Planned strike action by cemetery maintenance staff in Rotherham, including gravediggers, has been put on hold after a pay offer from their employer, UNISON says today.

The workers involved in the dispute are predominantly paid at, or close to, the national minimum wage level. They have lost out significantly on pay since being transferred out of direct council employment over a decade ago.

The staff are employed by private contractor Glendale Grounds Maintenance, which delivers the crematoria service for Rotherham Metropolitan Borough Council (RMBC).

All the workers delivering the Rotherham contract are UNISON members.

They are currently paid 10% less than they would be had the council retained the service in-house. RMBC is an accredited real living wage employer, yet the authority does not currently insist the contractor delivering this contract meets the same standard.

The offer put forward by Glendale would mean the majority of workers would see their pay raised from the national minimum wage rate of £10.42 per hour to the real living wage (£10.90 per hour) from 1 September 2023, backdated to 1 April 2023. It would also see any update to the real living wage applied from 1 April 2024.

UNISON Rotherham recommends rejection of the offer, as it falls well below the initial claim of 10%, to bring it in line with the offer made to directly employed council staff. However, the current offer is worth only around 4.6% to most staff.

The union also says the offer provides no detail about pay for overtime, or weekend on-call rates.
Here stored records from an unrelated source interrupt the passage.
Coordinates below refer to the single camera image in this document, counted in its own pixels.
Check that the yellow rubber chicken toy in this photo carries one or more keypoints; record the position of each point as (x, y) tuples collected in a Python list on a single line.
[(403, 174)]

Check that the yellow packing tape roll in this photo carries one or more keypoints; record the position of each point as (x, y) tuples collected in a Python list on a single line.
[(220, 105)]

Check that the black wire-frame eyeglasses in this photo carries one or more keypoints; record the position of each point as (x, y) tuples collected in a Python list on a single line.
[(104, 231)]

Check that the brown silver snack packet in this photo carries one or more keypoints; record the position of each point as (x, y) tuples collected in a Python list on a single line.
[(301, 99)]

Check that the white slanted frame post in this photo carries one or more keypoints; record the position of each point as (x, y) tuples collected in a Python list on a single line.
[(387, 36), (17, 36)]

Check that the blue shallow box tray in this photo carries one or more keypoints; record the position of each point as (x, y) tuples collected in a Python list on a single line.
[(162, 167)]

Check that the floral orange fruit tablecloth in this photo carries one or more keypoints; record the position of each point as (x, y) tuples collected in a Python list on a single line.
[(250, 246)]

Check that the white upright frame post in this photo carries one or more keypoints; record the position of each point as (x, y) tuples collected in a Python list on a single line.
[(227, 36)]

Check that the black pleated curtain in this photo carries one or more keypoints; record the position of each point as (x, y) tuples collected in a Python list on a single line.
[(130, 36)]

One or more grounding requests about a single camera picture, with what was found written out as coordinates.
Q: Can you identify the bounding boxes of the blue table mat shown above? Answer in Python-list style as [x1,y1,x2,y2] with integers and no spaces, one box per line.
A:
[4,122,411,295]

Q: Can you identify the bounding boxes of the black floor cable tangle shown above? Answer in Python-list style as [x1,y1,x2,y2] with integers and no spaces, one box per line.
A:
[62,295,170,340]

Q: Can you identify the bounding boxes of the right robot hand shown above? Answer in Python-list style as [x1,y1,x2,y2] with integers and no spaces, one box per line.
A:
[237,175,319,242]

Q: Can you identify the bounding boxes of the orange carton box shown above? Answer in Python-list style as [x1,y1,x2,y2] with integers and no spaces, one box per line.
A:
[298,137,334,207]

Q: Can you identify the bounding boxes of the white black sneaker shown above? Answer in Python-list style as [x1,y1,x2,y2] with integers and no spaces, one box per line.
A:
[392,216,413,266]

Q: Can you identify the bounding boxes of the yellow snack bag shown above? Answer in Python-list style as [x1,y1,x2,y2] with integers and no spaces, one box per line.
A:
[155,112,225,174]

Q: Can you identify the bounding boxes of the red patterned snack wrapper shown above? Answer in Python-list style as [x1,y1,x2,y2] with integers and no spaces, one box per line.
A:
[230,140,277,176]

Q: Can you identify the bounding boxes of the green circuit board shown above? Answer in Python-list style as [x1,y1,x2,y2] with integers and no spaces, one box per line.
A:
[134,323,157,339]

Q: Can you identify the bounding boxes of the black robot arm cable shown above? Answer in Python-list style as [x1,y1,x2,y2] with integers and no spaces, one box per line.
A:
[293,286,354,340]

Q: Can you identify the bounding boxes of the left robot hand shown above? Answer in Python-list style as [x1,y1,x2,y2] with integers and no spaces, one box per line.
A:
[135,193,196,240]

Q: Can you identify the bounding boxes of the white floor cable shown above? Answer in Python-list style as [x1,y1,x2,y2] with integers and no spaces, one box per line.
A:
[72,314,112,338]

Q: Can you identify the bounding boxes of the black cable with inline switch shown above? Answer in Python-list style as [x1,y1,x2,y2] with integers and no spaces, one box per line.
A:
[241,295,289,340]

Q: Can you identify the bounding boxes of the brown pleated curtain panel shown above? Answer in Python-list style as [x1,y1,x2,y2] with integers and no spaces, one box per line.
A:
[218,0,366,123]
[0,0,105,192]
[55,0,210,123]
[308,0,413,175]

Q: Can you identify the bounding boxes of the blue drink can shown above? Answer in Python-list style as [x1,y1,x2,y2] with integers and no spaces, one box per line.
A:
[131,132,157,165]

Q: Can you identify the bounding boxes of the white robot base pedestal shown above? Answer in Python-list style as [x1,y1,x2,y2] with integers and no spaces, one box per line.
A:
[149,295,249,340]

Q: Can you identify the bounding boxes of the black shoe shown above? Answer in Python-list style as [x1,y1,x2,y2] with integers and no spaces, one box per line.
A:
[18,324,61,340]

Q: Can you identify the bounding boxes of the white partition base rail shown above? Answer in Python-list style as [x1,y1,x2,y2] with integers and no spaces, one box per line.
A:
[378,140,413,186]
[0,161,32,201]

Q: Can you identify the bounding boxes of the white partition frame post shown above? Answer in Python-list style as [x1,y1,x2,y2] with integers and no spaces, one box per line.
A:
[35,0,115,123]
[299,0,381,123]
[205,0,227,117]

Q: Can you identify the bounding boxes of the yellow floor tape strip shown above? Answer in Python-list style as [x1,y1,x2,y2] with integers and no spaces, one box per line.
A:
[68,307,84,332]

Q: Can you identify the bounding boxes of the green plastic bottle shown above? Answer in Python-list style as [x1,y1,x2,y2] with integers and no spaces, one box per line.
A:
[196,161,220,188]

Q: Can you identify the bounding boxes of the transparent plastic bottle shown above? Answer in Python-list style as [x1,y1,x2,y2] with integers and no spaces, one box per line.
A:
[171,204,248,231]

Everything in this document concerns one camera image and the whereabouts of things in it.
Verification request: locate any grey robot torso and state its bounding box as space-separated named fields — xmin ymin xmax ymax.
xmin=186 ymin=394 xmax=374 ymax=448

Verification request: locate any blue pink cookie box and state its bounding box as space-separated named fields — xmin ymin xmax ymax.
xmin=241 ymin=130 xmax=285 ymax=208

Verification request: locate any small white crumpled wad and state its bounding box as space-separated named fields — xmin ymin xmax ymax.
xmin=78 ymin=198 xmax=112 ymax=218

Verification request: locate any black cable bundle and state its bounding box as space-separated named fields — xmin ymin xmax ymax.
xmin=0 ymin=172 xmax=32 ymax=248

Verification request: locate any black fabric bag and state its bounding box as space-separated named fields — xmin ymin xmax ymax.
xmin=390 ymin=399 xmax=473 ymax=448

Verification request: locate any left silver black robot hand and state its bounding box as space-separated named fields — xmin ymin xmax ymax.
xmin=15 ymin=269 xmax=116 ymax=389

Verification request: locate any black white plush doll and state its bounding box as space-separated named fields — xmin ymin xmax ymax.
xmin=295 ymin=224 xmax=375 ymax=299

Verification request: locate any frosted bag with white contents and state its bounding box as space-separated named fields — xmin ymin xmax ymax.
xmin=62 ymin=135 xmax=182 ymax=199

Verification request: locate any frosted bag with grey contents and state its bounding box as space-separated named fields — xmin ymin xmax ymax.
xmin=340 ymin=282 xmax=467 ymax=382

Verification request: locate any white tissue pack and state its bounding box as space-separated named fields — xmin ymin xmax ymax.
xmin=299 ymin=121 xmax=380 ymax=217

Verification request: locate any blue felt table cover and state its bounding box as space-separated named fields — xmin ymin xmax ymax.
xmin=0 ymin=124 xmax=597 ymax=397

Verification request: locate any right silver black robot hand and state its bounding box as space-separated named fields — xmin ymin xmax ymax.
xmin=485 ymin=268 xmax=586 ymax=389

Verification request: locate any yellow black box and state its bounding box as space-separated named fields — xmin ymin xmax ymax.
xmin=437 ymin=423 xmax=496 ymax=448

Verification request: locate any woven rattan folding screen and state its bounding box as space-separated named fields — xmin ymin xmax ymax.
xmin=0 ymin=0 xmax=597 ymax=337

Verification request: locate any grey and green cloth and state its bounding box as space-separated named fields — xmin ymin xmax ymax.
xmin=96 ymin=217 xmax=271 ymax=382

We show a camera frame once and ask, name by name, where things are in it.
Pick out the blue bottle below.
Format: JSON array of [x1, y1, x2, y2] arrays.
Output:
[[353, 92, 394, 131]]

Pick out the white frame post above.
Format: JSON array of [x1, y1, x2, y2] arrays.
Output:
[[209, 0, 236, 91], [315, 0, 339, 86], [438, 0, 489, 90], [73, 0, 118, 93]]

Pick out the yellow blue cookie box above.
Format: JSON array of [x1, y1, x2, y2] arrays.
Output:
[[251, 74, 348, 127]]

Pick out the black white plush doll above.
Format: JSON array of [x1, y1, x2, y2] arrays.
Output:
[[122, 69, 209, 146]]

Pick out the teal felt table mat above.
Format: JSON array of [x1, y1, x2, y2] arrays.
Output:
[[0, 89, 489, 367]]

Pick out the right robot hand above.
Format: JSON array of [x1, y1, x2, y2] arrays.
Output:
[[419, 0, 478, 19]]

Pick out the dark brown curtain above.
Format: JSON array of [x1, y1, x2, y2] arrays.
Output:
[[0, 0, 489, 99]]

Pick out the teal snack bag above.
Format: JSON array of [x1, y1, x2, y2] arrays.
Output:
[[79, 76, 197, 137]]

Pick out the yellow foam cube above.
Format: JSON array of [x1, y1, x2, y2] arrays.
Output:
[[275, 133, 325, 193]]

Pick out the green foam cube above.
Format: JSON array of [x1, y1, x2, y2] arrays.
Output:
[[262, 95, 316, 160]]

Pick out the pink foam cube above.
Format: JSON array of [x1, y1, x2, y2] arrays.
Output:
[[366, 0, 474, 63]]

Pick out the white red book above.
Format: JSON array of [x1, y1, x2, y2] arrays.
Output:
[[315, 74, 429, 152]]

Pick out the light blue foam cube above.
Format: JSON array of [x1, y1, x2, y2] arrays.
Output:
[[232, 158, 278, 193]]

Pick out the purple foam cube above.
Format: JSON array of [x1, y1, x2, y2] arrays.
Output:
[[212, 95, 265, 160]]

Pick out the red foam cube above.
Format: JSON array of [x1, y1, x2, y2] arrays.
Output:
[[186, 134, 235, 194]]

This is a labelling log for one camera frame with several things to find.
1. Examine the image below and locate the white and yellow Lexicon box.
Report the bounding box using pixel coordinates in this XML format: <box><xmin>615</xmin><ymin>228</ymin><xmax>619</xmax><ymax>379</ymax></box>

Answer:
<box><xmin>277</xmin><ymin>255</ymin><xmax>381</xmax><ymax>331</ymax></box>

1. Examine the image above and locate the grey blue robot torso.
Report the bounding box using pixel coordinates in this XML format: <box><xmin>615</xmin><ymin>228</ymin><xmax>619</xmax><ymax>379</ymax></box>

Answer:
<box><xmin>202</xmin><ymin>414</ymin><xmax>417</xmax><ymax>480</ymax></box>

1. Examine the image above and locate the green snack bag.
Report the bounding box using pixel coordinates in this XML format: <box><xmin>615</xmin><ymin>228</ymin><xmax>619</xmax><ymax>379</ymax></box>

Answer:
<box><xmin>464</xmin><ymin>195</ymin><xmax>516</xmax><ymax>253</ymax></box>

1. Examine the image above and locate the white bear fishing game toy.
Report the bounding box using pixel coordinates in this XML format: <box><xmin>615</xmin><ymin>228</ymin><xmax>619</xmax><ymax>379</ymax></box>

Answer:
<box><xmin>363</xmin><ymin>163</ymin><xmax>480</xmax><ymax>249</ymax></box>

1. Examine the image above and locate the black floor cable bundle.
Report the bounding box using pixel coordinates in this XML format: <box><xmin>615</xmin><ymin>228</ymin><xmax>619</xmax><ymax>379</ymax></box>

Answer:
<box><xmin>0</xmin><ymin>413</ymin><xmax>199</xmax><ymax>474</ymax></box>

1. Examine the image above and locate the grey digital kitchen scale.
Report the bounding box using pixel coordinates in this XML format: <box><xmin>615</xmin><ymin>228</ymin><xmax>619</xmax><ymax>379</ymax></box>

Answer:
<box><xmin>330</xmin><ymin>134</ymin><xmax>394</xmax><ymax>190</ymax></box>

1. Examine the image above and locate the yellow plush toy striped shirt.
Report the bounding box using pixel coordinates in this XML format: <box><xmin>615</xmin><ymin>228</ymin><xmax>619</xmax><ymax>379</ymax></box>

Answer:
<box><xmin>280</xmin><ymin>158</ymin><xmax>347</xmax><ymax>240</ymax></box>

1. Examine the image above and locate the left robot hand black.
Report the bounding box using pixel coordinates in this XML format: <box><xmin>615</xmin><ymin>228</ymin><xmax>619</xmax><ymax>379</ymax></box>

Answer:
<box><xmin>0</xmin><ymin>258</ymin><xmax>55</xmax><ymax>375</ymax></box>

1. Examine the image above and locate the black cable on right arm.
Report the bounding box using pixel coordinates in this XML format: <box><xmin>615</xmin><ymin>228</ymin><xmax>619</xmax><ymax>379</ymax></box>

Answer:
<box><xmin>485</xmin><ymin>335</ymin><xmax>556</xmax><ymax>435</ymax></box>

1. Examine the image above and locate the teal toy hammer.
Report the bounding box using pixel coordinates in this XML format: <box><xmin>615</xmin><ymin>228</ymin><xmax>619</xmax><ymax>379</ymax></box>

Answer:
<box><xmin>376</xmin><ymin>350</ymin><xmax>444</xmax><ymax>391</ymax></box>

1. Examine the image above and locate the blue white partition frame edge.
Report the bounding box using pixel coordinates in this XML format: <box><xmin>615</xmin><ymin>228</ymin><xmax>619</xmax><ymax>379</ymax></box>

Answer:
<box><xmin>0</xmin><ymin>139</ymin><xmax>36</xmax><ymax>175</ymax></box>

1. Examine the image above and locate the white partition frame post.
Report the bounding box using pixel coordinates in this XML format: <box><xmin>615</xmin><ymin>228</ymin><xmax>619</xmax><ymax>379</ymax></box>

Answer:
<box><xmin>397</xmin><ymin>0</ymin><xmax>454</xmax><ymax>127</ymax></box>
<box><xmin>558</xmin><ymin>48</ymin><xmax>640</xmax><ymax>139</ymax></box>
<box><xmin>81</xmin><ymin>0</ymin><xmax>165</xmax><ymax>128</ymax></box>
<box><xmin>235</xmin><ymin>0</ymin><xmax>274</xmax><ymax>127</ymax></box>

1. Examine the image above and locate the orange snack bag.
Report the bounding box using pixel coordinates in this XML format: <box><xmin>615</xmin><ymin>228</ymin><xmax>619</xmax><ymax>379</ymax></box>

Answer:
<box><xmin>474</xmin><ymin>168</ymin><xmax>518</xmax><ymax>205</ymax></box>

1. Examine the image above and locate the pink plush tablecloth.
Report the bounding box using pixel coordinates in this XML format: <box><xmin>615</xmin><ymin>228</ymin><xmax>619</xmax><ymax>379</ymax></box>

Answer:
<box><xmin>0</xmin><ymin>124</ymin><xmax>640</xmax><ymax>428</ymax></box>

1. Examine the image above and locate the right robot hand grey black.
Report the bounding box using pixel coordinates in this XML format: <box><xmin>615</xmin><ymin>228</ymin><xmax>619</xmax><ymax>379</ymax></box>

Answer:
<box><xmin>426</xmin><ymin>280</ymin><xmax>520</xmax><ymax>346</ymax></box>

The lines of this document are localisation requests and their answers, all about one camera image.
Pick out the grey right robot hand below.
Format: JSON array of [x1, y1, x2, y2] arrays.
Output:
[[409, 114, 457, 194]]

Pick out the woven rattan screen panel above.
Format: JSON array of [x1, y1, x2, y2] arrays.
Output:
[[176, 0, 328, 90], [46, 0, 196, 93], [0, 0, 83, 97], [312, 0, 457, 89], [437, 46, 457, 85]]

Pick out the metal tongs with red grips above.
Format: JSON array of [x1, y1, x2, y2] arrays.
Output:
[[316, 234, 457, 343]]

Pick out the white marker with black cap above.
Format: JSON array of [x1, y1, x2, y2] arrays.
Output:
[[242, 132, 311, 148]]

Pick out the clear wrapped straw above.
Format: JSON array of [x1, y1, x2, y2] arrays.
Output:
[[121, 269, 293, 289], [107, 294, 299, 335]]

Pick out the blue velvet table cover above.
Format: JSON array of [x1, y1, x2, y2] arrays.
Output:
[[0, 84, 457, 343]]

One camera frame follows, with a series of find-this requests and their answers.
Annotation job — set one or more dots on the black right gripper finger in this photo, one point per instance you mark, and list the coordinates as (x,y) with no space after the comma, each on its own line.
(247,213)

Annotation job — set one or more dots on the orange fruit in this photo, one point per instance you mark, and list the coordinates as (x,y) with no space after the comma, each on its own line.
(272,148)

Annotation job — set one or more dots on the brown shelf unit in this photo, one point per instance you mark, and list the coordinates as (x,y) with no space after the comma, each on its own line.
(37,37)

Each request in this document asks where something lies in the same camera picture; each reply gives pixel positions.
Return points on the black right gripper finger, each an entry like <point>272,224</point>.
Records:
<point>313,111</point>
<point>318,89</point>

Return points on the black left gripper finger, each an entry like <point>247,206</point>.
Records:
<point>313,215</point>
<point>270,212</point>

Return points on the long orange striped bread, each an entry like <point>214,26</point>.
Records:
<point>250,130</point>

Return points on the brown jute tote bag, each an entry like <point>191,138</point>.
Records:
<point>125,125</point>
UNISON Yorkshire and Humberside regional organiser Dan Wood said: “The employer is starting to engage in talks over pay, but the current offer falls well below what workers are asking for.

“It would still see outsourced workers paid considerably less than their equivalents employed by the council, after a decade of lagging behind.

“Outsourced staff are being treated and paid as second class citizens. There’s no justification for Rotherham’s council services to be run as a two-tier workforce.”

UNISON Rotherham branch secretary Ruth Askwith said: “Workers have a huge responsibility to make sure people’s loved ones are laid to rest in a dignified manner, in a well-maintained location.

“They deserve to be paid fairly, regardless of whether they’re employed directly by the council, or a contractor.

“The current pay offer falls well short of what workers asked for, and that’s why the recommendation is for it to be rejected.”